**WHAT IS EXPECTED:**
Among the lines below, return each one that contains the word "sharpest".

**RECORDS SHOWN:**
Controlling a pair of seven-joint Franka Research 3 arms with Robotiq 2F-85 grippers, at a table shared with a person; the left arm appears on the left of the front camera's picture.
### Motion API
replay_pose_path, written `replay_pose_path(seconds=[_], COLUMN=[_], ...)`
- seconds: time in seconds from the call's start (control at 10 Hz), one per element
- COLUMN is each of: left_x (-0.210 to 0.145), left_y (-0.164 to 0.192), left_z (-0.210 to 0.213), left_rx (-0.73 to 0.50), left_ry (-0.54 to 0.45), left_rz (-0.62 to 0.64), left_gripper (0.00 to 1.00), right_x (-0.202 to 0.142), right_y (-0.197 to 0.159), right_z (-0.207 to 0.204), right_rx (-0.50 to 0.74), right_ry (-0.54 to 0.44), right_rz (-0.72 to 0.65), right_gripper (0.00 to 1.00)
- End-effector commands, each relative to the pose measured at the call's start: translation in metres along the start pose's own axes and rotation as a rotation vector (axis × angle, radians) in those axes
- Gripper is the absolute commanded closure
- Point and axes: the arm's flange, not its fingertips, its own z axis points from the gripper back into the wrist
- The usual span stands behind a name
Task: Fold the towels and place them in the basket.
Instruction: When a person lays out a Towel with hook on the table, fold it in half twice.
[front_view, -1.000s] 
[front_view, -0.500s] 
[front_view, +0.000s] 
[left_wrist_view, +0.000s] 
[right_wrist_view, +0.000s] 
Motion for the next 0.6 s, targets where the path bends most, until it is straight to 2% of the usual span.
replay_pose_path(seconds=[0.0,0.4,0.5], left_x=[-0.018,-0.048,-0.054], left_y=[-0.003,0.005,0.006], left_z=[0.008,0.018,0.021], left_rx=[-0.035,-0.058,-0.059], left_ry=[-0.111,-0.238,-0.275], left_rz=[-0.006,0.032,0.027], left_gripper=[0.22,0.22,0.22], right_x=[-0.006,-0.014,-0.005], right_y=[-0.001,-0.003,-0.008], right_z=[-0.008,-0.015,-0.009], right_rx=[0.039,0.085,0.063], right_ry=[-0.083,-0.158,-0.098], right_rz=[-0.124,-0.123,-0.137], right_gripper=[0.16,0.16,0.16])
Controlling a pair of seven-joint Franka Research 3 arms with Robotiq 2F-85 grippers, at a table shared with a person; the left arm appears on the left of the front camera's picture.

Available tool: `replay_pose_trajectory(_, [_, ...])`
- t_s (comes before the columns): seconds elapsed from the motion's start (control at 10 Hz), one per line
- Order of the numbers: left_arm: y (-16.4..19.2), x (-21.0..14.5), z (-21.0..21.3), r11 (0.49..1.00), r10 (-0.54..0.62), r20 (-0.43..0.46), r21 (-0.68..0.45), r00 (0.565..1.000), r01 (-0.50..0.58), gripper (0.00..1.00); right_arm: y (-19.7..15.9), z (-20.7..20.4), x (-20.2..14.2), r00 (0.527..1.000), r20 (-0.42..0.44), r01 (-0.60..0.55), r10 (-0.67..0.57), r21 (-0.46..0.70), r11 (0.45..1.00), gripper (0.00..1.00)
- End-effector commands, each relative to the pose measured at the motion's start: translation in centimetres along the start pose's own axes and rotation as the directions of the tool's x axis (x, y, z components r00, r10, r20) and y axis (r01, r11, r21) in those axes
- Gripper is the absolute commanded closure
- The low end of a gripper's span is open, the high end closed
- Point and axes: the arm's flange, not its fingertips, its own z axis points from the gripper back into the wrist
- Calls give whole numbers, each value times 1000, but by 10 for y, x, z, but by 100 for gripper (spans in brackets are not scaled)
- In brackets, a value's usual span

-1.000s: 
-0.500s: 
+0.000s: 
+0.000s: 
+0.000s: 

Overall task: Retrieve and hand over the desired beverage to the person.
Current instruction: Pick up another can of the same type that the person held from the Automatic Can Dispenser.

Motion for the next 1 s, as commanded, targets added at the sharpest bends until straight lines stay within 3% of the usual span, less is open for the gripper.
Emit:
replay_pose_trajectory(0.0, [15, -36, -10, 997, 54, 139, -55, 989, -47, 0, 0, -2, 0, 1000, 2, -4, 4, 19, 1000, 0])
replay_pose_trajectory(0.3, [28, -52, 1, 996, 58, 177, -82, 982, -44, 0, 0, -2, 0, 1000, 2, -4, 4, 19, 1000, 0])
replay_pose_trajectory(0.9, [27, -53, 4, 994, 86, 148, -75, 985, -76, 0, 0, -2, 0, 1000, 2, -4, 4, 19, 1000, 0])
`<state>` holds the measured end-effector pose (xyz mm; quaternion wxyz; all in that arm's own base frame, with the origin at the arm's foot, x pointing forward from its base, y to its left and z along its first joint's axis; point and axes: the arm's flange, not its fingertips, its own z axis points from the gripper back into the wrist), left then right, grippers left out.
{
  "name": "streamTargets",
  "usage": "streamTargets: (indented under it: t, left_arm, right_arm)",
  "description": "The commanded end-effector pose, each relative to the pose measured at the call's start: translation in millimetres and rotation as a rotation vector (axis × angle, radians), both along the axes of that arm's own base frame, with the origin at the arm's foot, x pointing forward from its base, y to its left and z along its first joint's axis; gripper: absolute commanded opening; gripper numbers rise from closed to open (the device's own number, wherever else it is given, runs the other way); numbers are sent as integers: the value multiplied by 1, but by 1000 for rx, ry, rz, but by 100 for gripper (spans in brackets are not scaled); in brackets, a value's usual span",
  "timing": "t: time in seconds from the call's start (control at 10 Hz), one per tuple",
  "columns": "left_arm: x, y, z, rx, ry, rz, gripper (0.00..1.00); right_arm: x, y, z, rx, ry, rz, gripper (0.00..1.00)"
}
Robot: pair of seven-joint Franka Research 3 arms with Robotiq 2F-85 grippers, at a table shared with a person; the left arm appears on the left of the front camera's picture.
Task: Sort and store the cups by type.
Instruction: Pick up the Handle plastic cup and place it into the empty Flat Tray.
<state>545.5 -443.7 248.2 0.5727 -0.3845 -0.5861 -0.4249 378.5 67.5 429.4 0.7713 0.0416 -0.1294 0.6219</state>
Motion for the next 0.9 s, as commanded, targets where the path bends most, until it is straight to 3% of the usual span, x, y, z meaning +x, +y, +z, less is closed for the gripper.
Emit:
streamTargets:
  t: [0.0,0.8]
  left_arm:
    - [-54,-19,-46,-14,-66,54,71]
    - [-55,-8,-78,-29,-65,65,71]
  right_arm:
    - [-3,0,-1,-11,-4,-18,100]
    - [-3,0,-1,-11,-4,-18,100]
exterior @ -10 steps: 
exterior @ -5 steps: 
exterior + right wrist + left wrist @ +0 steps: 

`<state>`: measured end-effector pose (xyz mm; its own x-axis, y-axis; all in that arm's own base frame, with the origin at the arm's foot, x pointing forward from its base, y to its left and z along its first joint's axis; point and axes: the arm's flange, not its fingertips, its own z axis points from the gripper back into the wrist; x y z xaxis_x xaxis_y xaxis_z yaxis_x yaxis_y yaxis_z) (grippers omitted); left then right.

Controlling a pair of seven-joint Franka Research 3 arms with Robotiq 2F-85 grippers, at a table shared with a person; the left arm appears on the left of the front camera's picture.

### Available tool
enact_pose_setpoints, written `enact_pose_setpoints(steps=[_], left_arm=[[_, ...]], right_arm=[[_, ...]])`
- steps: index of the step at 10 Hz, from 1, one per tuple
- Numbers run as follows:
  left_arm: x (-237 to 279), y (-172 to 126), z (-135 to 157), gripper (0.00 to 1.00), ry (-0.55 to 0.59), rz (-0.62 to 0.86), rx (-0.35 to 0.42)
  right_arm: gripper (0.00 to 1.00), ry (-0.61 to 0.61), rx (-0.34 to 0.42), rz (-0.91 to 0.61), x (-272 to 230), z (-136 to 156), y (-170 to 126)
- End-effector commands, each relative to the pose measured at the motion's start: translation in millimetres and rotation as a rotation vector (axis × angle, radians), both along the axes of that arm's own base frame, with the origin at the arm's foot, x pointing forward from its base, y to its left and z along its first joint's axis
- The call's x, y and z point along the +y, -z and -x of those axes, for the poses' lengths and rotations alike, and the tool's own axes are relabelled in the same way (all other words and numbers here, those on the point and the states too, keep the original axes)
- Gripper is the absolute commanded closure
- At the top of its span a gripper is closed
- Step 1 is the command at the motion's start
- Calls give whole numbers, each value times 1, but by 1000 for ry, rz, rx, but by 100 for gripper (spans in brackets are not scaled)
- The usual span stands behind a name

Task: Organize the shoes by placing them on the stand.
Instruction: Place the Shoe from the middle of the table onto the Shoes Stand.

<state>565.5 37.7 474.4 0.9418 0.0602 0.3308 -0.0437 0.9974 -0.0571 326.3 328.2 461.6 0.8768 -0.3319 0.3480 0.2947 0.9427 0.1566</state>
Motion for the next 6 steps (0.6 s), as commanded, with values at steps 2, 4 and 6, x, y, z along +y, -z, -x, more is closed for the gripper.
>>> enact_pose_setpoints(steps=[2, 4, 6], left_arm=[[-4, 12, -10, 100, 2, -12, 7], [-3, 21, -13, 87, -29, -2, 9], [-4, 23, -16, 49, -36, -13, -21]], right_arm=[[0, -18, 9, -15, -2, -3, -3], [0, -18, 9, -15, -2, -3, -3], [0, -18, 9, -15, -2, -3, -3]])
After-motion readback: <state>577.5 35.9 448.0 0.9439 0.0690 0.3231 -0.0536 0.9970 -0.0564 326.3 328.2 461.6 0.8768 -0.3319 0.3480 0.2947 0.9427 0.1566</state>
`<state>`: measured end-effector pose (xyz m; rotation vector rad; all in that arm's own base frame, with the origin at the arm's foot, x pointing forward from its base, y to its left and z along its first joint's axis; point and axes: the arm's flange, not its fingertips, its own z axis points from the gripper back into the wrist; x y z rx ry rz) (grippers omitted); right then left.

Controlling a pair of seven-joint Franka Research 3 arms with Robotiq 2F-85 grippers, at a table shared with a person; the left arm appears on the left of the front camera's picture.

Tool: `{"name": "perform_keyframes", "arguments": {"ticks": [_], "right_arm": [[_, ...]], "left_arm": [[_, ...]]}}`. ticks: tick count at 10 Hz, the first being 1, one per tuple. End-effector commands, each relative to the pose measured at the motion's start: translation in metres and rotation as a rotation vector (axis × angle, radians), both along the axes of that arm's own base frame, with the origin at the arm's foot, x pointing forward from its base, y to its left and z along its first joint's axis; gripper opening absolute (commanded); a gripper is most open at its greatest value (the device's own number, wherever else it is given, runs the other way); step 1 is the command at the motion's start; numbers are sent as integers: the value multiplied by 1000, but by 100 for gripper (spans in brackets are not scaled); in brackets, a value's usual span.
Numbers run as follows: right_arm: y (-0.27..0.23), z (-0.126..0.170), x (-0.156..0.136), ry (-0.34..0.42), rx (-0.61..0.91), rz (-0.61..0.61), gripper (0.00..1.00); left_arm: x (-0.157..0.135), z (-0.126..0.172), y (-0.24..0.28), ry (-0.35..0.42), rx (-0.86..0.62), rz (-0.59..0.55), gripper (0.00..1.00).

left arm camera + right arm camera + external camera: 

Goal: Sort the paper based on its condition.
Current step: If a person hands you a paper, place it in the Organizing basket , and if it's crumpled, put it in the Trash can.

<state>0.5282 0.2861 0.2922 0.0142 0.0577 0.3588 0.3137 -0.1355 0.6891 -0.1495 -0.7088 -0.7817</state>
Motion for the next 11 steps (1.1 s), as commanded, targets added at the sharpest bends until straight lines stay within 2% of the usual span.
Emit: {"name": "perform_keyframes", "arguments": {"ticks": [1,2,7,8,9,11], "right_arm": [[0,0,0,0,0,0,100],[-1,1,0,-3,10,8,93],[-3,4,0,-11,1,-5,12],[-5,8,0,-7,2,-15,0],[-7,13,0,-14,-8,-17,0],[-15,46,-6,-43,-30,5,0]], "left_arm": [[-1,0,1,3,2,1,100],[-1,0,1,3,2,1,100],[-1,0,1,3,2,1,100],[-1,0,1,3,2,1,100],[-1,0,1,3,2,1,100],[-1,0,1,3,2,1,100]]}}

**TASK OUTPUT:**
Motion for the next 1 s, as commanded, targets added at the sharpest bends until straight lines stay within 3% of the usual span, less is open for the gripper.
Motion for the next 11 steps (1.1 s), as commanded, targets added at the sharpest bends until straight lines stay within 2% of the usual span.

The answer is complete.